#### Dataset extract
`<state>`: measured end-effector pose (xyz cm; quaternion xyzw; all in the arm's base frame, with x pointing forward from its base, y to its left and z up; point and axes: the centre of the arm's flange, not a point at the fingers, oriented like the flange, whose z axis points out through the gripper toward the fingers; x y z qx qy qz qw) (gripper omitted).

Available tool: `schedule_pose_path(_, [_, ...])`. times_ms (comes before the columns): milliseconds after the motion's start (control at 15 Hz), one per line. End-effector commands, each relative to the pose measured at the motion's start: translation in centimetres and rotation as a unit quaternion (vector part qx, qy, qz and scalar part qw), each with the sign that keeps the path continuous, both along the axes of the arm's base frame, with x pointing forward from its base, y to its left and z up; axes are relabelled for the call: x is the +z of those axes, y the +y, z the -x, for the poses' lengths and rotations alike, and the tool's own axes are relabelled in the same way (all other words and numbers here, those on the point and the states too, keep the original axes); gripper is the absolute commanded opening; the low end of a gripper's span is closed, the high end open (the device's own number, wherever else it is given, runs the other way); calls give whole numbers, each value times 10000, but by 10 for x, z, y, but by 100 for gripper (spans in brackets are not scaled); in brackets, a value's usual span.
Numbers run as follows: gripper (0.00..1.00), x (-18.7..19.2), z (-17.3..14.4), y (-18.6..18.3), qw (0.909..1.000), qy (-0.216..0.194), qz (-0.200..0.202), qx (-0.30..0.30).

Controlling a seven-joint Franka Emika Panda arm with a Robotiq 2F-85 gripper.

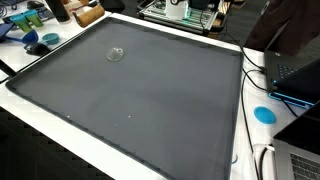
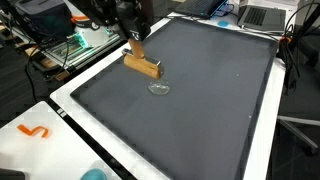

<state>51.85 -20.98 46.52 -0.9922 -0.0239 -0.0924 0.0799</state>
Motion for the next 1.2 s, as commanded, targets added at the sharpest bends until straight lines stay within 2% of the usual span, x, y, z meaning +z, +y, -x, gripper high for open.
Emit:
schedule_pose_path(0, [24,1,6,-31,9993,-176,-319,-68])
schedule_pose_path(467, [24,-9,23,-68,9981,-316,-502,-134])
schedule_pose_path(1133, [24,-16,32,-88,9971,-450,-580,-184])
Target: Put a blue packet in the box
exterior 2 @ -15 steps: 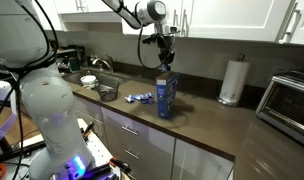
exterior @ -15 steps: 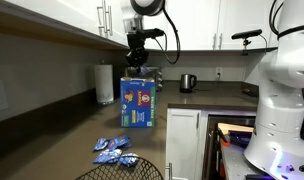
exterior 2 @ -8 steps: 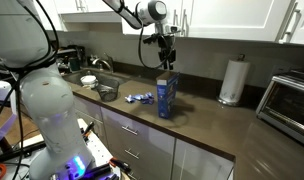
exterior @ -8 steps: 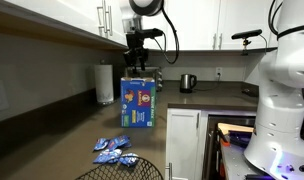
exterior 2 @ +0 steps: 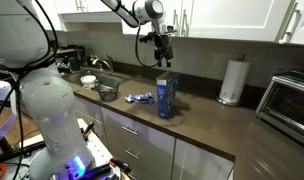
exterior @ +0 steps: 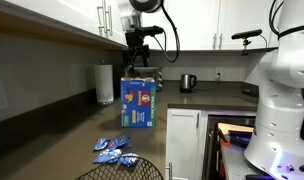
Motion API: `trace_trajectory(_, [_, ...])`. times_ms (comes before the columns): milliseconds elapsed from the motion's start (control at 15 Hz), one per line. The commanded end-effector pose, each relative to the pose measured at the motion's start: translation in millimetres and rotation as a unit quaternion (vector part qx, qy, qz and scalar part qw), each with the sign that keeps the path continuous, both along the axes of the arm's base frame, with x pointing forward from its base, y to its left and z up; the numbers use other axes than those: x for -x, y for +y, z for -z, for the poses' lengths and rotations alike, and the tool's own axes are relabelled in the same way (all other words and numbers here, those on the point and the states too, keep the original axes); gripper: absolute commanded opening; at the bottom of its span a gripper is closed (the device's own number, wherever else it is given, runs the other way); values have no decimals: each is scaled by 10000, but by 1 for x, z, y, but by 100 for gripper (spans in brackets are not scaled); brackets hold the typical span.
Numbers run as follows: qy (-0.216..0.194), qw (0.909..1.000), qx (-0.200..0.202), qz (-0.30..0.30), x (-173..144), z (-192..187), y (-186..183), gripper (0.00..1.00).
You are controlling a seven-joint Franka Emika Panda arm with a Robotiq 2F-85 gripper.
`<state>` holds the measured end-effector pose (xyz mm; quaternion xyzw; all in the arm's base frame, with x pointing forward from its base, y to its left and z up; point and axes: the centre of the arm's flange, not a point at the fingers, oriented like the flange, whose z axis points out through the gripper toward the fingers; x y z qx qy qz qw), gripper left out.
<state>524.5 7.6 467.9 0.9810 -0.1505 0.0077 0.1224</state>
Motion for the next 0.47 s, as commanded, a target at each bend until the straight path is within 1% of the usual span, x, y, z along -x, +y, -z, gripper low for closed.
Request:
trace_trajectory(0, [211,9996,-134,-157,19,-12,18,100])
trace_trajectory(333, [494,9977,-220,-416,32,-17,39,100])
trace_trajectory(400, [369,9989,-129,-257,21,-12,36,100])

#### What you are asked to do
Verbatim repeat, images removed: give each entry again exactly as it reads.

#### Reply to the task
`<state>`: measured end-effector pose (xyz cm; quaternion xyzw; all in the arm's base frame, with x pointing forward from its base, y to its left and z up; point and axes: the centre of the arm's flange, not a point at the fingers, oriented like the flange, whose z axis points out through the gripper toward the fingers; x y z qx qy qz qw) (gripper omitted).

Available tool: `schedule_pose_path(_, [_, ...])`. times_ms (comes before the columns): milliseconds after the motion's start (control at 15 Hz), one per line. End-effector commands, each relative to the pose measured at the motion's start: translation in centimetres and rotation as a unit quaternion (vector part qx, qy, qz and scalar part qw), each with the sign that keeps the path continuous, both along the axes of the arm's base frame, with x pointing forward from its base, y to its left and z up; axes are relabelled for the call: x is the +z of those axes, y the +y, z the -x, for the poses' lengths and rotations alike, and the tool's own axes are relabelled in the same way (all other words and numbers here, those on the point and the states too, keep the original axes); gripper is the absolute commanded opening; the low end of a gripper's span is closed, the high end open (the device's own number, wherever else it is given, runs the other way); calls give whole numbers, each value times 10000, but by 10 for x, z, y, but by 100 for gripper (spans in brackets are not scaled); in brackets, a value's usual span.
Numbers run as follows: gripper (0.00..1.00), x (-18.7..19.2), z (-17.3..14.4), y (-18.6..18.3), qw (0.909..1.000), qy (-0.216..0.194), qz (-0.200..0.202), qx (-0.30..0.30).

Controlling a seven-joint Franka Emika Panda arm with a Robotiq 2F-85 gripper.


<state>51.85 -20.98 46.52 -0.9922 -0.0239 -0.0924 0.0799</state>
Motion for the next 1.2 s, as commanded, targets added at the sharpest bends until straight lines stay within 2% of the usual span, x, y, z meaning +z, +y, -x, gripper high for open.
Emit:
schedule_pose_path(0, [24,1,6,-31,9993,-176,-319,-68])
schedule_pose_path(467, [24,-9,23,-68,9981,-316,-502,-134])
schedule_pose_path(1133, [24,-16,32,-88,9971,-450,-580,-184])
Target: Put a blue packet in the box
exterior 2 @ -15 steps: 
exterior @ -15 steps: 
exterior 2 @ -8 steps: 
exterior @ -8 steps: 
exterior 2 @ +0 steps: 
exterior @ +0 steps: 
Motion API: `trace_trajectory(_, [_, ...])`. times_ms (comes before the columns): milliseconds elapsed from the motion's start (control at 15 Hz), one per line. The commanded end-effector pose, each relative to the pose measured at the motion's start: translation in millimetres and rotation as a unit quaternion (vector part qx, qy, qz and scalar part qw), each with the sign that keeps the path continuous, both along the axes of the arm's base frame, with x pointing forward from its base, y to its left and z up; the numbers use other axes than those: x for -x, y for +y, z for -z, for the poses' lengths and rotations alike, and the tool's own axes are relabelled in the same way (all other words and numbers here, those on the point and the states too, keep the original axes); gripper: absolute commanded opening; at the bottom of its span a gripper is closed (the device's own number, wherever else it is given, runs the other way); values have no decimals: each is scaled by 10000, but by 1 for x, z, y, but by 100 for gripper (spans in brackets are not scaled); brackets hold the typical span.
Numbers run as follows: qy (-0.216..0.194), qw (0.909..1.000), qx (-0.200..0.202), qz (-0.30..0.30), x (-173..144), z (-192..187), y (-186..183), gripper (0.00..1.00).
You are controlling a seven-joint Franka Emika Panda arm with a Robotiq 2F-85 gripper.
`<state>` holds the measured end-effector pose (xyz mm; quaternion xyzw; all in the arm's base frame, with x pointing forward from its base, y to its left and z up; point and axes: the centre of the arm's flange, not a point at the fingers, oriented like the flange, whose z axis points out through the gripper toward the fingers; x y z qx qy qz qw), gripper left out.
<state>524.5 7.6 467.9 0.9810 -0.1505 0.0077 0.1224</state>
Motion for the next 0.47 s, as commanded, a target at each bend until the straight path is within 1% of the usual span, x, y, z along -x, +y, -z, gripper low for closed.
Request:
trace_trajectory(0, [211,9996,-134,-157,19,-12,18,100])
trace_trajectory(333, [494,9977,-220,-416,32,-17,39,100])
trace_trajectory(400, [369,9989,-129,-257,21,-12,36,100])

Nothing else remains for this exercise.